As we became more familiar with each other the idea of threesomes and swapping became appealing due to the variety of partners and the thought of being able to share ideas/tips and such- not to mention enacting our fantasies. Personally I love the thought of casual sex with friends these days, and she talks about it fondly as well at times.

Now as we continue to role play during sex it has become obvious that she has major reservations with any fantasy that involves me and another woman. For some time I've enjoyed the thought of her and other men, and even fantasies that involve a group of men; however I am starting to feel the weight of the double standard. I don't want to rush the act, however it has been over a year and this double standard is a challenge for us.

Any advice you can offer is greatly appreciated!

Dear C,

This is a role reversal. Usually it's the guy who can't handle the idea of sharing his partner.
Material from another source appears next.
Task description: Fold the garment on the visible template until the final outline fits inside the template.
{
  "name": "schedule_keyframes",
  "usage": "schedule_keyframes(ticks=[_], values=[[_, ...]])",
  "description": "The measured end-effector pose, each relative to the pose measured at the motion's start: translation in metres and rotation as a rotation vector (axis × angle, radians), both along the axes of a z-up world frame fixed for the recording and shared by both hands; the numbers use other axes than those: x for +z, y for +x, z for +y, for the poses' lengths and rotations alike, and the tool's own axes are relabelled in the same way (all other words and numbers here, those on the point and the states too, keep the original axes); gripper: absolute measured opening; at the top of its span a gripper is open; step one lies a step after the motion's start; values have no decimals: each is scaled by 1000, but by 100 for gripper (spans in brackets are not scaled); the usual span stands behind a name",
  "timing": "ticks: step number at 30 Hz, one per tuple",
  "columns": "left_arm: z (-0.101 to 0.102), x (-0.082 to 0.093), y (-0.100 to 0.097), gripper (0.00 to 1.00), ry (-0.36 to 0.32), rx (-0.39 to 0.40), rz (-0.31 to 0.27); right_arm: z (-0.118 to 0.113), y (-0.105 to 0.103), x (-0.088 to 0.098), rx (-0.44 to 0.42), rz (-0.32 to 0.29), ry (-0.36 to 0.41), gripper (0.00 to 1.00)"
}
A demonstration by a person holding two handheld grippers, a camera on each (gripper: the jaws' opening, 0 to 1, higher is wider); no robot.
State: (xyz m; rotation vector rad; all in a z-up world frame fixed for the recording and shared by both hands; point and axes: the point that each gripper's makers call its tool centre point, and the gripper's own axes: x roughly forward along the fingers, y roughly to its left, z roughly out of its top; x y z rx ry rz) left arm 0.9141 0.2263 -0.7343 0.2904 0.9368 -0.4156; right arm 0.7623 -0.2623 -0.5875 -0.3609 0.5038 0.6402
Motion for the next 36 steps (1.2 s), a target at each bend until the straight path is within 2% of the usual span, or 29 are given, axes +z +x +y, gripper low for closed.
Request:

After 9 years together and she still doesn't trust you is a serious problem for her to deal with. How she does this is another story. However she should know that if she continues to hold out, you will most likely end up cheating on her. I can't even recommend she seek counseling as the field is populated with rather conservative views

Looking back to my youth, I remember I too was jealous of my lover having sex with other women. But intellectually I knew it was wrong if we were to open up our relationship. What helped me was having several threesomes and finally group sex.

The "thought" of him with another woman was quite different than actually "seeing" him with one. We were at a sex party and he was going down on a gorgeous redhead. It was actually a beautiful sight and I knew how good he was at sucking a pussy. I ended up joining them and pulled alongside of her. We were kissing when she came and it all seemed so natural. Each time he had sex with another woman, he said it only made him appreciate me all the more. Since you are still at the stage of only talking about it, I say it's time for some action.

Perhaps some kind of sexual retreat where both of you can experiment with multiple partners within view of each other would help. You can go online and investigate what's available.Let me know what happens as more and more couples are considering the Poly alternative which I wholeheartedly support. Long term monogamy only makes liars of one or both partners.